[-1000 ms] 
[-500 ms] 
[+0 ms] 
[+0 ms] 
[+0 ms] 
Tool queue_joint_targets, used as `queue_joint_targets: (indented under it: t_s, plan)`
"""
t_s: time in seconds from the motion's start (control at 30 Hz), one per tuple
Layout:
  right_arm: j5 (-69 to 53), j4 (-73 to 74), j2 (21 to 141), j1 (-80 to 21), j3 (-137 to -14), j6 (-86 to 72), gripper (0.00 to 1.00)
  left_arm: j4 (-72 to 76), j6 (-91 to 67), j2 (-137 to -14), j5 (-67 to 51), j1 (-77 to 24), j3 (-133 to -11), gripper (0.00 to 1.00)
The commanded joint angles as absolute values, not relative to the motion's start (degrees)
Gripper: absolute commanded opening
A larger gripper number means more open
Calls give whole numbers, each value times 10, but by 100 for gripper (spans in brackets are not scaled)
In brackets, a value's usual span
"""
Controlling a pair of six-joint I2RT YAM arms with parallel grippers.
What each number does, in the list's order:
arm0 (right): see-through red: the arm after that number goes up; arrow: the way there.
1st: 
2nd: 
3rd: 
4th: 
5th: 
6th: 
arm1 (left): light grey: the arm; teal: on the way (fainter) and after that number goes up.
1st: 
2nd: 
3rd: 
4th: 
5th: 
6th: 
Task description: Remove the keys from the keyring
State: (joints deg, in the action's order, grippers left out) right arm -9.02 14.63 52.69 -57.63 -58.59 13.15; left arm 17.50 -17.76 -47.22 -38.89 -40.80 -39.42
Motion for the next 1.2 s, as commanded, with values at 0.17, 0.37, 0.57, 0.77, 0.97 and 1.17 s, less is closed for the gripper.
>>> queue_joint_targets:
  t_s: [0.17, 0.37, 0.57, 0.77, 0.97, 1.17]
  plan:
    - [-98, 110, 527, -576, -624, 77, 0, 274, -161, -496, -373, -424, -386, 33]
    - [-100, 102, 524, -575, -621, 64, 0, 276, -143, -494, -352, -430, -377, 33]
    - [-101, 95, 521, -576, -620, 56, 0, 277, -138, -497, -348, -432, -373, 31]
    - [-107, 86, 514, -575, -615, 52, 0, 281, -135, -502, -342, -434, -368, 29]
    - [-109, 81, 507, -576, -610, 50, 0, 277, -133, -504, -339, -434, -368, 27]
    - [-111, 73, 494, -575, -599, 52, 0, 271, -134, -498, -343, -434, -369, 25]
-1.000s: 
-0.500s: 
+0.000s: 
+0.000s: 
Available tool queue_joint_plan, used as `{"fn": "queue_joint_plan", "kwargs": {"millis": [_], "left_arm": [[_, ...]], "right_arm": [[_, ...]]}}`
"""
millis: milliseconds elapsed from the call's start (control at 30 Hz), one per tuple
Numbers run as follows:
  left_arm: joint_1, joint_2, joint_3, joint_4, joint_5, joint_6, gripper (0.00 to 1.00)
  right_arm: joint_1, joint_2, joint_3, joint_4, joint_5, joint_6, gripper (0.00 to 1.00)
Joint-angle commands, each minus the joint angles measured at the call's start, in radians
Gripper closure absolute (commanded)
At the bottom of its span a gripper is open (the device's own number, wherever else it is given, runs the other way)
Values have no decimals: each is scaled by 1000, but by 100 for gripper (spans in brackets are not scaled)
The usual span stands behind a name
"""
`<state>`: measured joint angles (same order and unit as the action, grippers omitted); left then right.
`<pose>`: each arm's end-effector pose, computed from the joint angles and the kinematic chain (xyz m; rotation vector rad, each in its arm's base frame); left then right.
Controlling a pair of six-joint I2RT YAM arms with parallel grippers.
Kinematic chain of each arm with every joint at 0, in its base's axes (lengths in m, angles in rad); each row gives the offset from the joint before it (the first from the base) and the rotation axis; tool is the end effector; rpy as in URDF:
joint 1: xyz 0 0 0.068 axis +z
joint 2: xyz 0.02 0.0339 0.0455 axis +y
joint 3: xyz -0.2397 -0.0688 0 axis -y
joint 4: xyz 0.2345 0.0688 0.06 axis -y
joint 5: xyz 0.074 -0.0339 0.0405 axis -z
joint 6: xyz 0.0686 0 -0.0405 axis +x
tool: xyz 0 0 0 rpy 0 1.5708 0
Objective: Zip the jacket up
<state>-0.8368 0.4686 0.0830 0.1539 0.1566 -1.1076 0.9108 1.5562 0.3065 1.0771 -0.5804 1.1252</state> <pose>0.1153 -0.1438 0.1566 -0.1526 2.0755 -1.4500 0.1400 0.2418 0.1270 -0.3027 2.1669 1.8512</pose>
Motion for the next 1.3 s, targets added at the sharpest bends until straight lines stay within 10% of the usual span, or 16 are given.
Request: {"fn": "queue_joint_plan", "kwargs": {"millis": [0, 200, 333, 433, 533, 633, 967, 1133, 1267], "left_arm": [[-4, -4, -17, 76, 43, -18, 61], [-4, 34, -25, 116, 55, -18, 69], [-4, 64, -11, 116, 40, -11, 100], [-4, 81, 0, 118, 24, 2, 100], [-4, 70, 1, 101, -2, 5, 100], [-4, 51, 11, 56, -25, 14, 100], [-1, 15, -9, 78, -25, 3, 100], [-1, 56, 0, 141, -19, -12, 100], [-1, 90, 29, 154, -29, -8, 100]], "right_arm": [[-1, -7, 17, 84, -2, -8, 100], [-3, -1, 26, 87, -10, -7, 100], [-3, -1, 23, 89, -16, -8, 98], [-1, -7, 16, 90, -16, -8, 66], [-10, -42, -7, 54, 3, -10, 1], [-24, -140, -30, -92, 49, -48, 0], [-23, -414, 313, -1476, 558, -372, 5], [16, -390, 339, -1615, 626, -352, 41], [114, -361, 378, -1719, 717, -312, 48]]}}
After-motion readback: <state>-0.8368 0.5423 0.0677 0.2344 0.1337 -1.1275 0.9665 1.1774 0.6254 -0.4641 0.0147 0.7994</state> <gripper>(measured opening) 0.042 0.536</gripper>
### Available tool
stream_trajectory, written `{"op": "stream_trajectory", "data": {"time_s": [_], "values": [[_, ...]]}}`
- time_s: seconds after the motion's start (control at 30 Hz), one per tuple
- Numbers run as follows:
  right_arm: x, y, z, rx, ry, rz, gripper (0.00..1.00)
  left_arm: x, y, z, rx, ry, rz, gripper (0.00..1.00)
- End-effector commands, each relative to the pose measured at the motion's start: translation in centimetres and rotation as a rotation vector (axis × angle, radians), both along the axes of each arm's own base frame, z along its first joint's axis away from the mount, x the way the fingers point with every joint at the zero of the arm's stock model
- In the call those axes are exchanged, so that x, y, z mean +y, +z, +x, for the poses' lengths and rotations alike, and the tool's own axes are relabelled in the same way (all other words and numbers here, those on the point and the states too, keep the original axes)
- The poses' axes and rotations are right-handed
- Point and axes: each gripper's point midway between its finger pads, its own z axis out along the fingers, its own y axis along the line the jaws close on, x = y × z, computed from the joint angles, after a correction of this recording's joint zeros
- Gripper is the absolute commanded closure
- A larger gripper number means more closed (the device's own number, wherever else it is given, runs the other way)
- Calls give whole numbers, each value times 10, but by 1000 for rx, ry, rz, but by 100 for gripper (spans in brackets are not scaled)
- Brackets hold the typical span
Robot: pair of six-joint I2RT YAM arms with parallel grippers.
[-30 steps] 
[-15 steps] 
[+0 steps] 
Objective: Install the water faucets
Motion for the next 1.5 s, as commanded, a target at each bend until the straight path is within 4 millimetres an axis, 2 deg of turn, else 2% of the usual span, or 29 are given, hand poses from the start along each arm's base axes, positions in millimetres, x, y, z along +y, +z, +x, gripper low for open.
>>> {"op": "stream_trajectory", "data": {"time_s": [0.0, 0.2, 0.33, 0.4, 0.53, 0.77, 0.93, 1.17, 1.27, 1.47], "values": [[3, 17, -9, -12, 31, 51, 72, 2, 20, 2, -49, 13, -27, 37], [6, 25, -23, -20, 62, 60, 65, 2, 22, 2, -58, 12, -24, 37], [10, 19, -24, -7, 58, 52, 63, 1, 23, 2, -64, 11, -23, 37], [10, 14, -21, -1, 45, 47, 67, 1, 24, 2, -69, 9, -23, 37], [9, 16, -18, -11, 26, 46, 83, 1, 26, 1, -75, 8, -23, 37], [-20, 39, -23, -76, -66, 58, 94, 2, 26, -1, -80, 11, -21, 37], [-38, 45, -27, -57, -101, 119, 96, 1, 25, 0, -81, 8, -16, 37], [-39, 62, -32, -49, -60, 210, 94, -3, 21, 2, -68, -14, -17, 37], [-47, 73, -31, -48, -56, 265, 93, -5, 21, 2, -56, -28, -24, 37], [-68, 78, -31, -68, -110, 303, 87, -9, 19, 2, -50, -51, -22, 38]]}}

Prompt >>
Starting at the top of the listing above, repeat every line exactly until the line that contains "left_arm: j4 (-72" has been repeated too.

The answer >>
[-1000 ms] 
[-500 ms] 
[+0 ms] 
[+0 ms] 
[+0 ms] 
Tool queue_joint_targets, used as `queue_joint_targets: (indented under it: t_s, plan)`
"""
t_s: time in seconds from the motion's start (control at 30 Hz), one per tuple
Layout:
  right_arm: j5 (-69 to 53), j4 (-73 to 74), j2 (21 to 141), j1 (-80 to 21), j3 (-137 to -14), j6 (-86 to 72), gripper (0.00 to 1.00)
  left_arm: j4 (-72 to 76), j6 (-91 to 67), j2 (-137 to -14), j5 (-67 to 51), j1 (-77 to 24), j3 (-133 to -11), gripper (0.00 to 1.00)

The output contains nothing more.